AIM OF THE TASK: The whole listing, repeated exactly, is what this task asks for.

DATA SECTION:
────────────────

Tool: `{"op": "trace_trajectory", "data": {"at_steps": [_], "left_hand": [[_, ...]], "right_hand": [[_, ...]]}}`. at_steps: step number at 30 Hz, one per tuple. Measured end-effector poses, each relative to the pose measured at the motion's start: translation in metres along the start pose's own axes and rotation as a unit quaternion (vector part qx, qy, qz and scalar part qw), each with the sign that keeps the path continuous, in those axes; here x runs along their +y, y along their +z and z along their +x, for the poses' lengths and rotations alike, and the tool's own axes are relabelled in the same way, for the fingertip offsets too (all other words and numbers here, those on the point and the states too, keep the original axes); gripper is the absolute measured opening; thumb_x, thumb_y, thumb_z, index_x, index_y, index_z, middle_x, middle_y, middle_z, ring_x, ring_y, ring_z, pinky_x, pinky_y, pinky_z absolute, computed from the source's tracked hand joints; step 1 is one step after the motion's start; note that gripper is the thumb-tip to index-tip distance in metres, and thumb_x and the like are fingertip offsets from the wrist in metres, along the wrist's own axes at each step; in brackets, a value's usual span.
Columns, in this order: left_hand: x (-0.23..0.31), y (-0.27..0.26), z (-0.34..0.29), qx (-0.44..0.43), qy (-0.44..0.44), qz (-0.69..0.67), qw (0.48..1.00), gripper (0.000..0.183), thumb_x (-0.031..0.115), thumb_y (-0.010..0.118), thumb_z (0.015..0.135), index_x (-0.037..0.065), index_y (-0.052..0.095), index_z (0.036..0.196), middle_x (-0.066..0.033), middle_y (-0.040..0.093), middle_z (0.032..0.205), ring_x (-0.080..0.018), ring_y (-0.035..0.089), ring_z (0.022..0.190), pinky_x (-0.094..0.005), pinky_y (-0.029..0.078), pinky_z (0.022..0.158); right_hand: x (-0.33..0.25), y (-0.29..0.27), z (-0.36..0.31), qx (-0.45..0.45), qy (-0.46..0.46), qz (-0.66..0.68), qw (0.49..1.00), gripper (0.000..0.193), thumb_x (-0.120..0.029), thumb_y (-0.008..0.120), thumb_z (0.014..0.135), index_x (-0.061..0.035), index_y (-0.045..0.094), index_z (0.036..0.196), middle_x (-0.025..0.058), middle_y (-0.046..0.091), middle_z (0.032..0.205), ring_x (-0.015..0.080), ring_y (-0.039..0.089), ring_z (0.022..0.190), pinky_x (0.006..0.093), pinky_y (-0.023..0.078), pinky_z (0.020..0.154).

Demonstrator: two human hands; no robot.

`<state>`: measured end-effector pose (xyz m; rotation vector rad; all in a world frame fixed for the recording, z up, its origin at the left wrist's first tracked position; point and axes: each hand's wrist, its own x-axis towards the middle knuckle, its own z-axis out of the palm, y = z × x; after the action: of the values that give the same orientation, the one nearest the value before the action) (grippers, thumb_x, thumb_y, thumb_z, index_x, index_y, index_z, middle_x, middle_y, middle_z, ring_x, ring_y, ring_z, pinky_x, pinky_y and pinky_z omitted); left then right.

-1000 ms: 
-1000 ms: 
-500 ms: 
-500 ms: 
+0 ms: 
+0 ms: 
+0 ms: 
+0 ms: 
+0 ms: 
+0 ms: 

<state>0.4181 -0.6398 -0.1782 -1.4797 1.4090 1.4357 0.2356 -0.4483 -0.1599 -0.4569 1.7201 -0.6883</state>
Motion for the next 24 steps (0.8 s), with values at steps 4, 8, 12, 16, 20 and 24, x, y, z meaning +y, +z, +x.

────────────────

RESPONSE:
Tool: `{"op": "trace_trajectory", "data": {"at_steps": [_], "left_hand": [[_, ...]], "right_hand": [[_, ...]]}}`. at_steps: step number at 30 Hz, one per tuple. Measured end-effector poses, each relative to the pose measured at the motion's start: translation in metres along the start pose's own axes and rotation as a unit quaternion (vector part qx, qy, qz and scalar part qw), each with the sign that keeps the path continuous, in those axes; here x runs along their +y, y along their +z and z along their +x, for the poses' lengths and rotations alike, and the tool's own axes are relabelled in the same way, for the fingertip offsets too (all other words and numbers here, those on the point and the states too, keep the original axes); gripper is the absolute measured opening; thumb_x, thumb_y, thumb_z, index_x, index_y, index_z, middle_x, middle_y, middle_z, ring_x, ring_y, ring_z, pinky_x, pinky_y, pinky_z absolute, computed from the source's tracked hand joints; step 1 is one step after the motion's start; note that gripper is the thumb-tip to index-tip distance in metres, and thumb_x and the like are fingertip offsets from the wrist in metres, along the wrist's own axes at each step; in brackets, a value's usual span.
Columns, in this order: left_hand: x (-0.23..0.31), y (-0.27..0.26), z (-0.34..0.29), qx (-0.44..0.43), qy (-0.44..0.44), qz (-0.69..0.67), qw (0.48..1.00), gripper (0.000..0.183), thumb_x (-0.031..0.115), thumb_y (-0.010..0.118), thumb_z (0.015..0.135), index_x (-0.037..0.065), index_y (-0.052..0.095), index_z (0.036..0.196), middle_x (-0.066..0.033), middle_y (-0.040..0.093), middle_z (0.032..0.205), ring_x (-0.080..0.018), ring_y (-0.035..0.089), ring_z (0.022..0.190), pinky_x (-0.094..0.005), pinky_y (-0.029..0.078), pinky_z (0.022..0.158); right_hand: x (-0.33..0.25), y (-0.29..0.27), z (-0.36..0.31), qx (-0.45..0.45), qy (-0.46..0.46), qz (-0.66..0.68), qw (0.49..1.00), gripper (0.000..0.193), thumb_x (-0.120..0.029), thumb_y (-0.008..0.120), thumb_z (0.014..0.135), index_x (-0.061..0.035), index_y (-0.045..0.094), index_z (0.036..0.196), middle_x (-0.025..0.058), middle_y (-0.046..0.091), middle_z (0.032..0.205), ring_x (-0.015..0.080), ring_y (-0.039..0.089), ring_z (0.022..0.190), pinky_x (0.006..0.093), pinky_y (-0.023..0.078), pinky_z (0.020..0.154).

Demonstrator: two human hands; no robot.

`<state>`: measured end-effector pose (xyz m; rotation vector rad; all in a world frame fixed for the recording, z up, its origin at the left wrist's first tracked position; point and axes: each hand's wrist, its own x-axis towards the middle knuckle, its own z-axis out of the palm, y = z × x; after the action: of the values that give the same orientation, the one nearest the value before the action) (grippers, thumb_x, thumb_y, thumb_z, index_x, index_y, index_z, middle_x, middle_y, middle_z, ring_x, ring_y, ring_z, pinky_x, pinky_y and pinky_z omitted); left then right.

-1000 ms: 
-1000 ms: 
-500 ms: 
-500 ms: 
+0 ms: 
+0 ms: 
+0 ms: 
+0 ms: 
+0 ms: 
+0 ms: 

<state>0.4181 -0.6398 -0.1782 -1.4797 1.4090 1.4357 0.2356 -0.4483 -0.1599 -0.4569 1.7201 -0.6883</state>
Motion for the next 24 steps (0.8 s), with values at steps 4, 8, 12, 16, 20 and 24, x, y, z meaning +y, +z, +x.

No further answer is needed.